We have 50 sites with a bunch of switches and a bunch of routers, and different pieces of gear out there, wireless controllers all over the place. When we have issues or requests, more often they're not in the data center. So DNA Center is going to be that central point of automation and orchestration for the county.
The Cisco DNA Center has hooks directly into ACI. What I'm going to be able to do is -- from a user's laptop, desktop, whatever they may be using, once they connect into the network, they'll have a policy associated for them. Their user ID and the device they're connecting with will carry through the enterprise and into the data center. Not only that, but I'll be able to manage all of the network elements, all the network devices from a single point of orchestration, rather than from device to device, site by site. The other thing that Cisco DNA Center allows us to do is have a single point where we can upgrade all of our devices in the network with a couple clicks.
DNA Center gives us a more holistic view of the enterprise network, rather than thinking of a bunch of switches and a bunch of routers and a bunch of sites. It offers a big advantage for an organization like Durham County because we don't have a huge staff.
This whole automated process is going to make us look like rock stars, to be honest with you.
How did you first get into networking?
Price: At the beginning of my junior year of high school my guidance counselor told me he had an opportunity for a co-op program. It actually was a job with the state of Michigan as a computer technician. In my junior year, I would go to school for three hours, then I would go to the program, and I would work the rest of the day. I would get paid, but I'd also get graded. I kept that position through college as well. I spent a lot of my time working with the network administrators and engineers, and I quickly moved into roles of being able to assist on network configuration engineering and troubleshooting.

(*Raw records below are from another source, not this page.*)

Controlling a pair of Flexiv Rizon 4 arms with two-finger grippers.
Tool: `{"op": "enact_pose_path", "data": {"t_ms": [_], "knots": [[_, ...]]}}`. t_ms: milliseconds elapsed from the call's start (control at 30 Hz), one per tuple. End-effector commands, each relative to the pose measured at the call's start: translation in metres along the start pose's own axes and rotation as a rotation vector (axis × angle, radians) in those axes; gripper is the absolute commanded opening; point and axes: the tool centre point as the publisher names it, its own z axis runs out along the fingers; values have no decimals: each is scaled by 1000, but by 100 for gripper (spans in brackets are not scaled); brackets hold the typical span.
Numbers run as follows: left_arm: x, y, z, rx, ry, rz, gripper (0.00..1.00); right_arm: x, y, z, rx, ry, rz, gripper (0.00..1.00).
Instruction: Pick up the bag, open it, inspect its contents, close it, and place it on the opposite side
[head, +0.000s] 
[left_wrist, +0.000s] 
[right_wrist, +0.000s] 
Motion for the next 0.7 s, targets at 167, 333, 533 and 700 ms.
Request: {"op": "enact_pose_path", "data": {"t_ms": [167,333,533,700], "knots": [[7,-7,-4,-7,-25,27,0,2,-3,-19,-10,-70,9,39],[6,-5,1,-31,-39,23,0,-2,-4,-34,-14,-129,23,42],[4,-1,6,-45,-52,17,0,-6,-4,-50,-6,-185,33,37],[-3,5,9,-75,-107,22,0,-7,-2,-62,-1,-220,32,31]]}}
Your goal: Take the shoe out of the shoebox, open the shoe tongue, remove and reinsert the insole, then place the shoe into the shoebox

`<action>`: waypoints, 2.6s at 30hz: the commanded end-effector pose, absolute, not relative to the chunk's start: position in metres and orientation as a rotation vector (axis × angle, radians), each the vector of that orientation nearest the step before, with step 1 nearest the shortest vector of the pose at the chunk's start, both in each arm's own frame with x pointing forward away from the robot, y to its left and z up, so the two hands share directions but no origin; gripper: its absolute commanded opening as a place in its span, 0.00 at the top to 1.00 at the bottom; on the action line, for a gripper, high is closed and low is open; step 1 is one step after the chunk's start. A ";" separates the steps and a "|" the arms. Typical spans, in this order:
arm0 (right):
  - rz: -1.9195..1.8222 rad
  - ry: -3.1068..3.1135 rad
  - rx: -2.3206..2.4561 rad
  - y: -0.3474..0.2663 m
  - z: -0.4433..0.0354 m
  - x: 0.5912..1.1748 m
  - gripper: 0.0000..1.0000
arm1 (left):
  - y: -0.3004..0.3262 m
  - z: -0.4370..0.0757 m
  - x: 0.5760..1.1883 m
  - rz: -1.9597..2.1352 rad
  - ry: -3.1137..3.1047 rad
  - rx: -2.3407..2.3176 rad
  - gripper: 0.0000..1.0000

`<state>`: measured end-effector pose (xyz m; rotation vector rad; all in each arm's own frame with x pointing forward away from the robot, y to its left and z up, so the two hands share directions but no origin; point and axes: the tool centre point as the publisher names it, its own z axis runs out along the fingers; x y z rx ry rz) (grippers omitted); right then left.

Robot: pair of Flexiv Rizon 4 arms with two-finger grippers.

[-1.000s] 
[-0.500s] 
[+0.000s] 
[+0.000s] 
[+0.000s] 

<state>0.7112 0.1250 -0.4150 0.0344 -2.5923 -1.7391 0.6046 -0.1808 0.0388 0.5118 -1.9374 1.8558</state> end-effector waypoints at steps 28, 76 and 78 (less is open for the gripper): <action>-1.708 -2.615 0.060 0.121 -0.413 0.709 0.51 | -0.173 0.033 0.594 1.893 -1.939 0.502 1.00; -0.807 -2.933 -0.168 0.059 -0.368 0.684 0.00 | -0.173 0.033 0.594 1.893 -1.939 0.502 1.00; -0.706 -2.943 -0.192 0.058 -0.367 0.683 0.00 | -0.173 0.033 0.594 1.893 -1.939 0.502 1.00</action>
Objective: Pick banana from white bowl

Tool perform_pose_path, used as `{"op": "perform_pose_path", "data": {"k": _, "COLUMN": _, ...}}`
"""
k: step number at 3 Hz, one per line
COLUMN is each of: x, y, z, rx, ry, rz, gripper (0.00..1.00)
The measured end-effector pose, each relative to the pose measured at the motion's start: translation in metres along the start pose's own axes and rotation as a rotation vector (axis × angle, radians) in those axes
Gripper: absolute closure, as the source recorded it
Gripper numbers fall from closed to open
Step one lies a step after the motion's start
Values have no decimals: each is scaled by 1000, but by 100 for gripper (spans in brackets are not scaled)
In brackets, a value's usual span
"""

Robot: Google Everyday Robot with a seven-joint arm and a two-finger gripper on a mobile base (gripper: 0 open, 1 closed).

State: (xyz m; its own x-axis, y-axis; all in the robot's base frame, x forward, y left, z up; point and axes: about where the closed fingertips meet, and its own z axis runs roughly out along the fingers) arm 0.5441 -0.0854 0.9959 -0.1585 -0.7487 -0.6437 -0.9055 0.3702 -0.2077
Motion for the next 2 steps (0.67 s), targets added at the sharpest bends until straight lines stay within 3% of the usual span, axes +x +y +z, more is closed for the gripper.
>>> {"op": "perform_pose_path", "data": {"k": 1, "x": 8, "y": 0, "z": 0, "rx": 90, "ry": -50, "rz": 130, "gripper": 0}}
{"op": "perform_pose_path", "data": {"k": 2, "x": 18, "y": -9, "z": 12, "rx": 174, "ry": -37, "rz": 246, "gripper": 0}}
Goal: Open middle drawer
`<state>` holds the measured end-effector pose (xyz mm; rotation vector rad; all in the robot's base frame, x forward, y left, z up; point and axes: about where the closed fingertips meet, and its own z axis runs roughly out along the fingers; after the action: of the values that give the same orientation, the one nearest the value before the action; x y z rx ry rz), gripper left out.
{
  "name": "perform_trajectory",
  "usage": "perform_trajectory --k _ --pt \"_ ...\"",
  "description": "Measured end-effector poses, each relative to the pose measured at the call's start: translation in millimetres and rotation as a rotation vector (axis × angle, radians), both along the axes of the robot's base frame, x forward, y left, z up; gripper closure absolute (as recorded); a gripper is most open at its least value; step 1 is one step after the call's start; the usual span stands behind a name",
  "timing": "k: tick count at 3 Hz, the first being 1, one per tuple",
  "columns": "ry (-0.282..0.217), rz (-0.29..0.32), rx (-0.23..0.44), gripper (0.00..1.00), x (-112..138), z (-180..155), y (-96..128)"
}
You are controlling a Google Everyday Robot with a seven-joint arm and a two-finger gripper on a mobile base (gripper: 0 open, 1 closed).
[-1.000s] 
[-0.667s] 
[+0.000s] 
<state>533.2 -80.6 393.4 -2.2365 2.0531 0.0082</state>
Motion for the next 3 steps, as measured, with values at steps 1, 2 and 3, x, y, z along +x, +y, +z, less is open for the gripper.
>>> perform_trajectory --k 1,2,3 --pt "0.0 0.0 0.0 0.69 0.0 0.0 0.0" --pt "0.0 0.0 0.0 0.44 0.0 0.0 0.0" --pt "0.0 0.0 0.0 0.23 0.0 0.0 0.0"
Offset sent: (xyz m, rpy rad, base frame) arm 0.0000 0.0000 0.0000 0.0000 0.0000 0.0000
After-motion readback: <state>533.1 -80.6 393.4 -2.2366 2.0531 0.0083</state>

I've heard a lot of schools, including my old school, dropped their co-op programs. I was very disappointed, because it was really the start of my career having the opportunity to do something like that.
What are you doing when you're not thinking about networking?
Price: It's important to have outlets -- as an engineer or anyone, really, who works in any type of stressful job, to have an outlet where you can disconnect. I just got back from a deep-sea fishing trip with a bunch of buddies off the Outer Banks of North Carolina. We caught a bunch of tuna, so that was a lot of fun. I enjoy anything that gets me outside and where I can be active.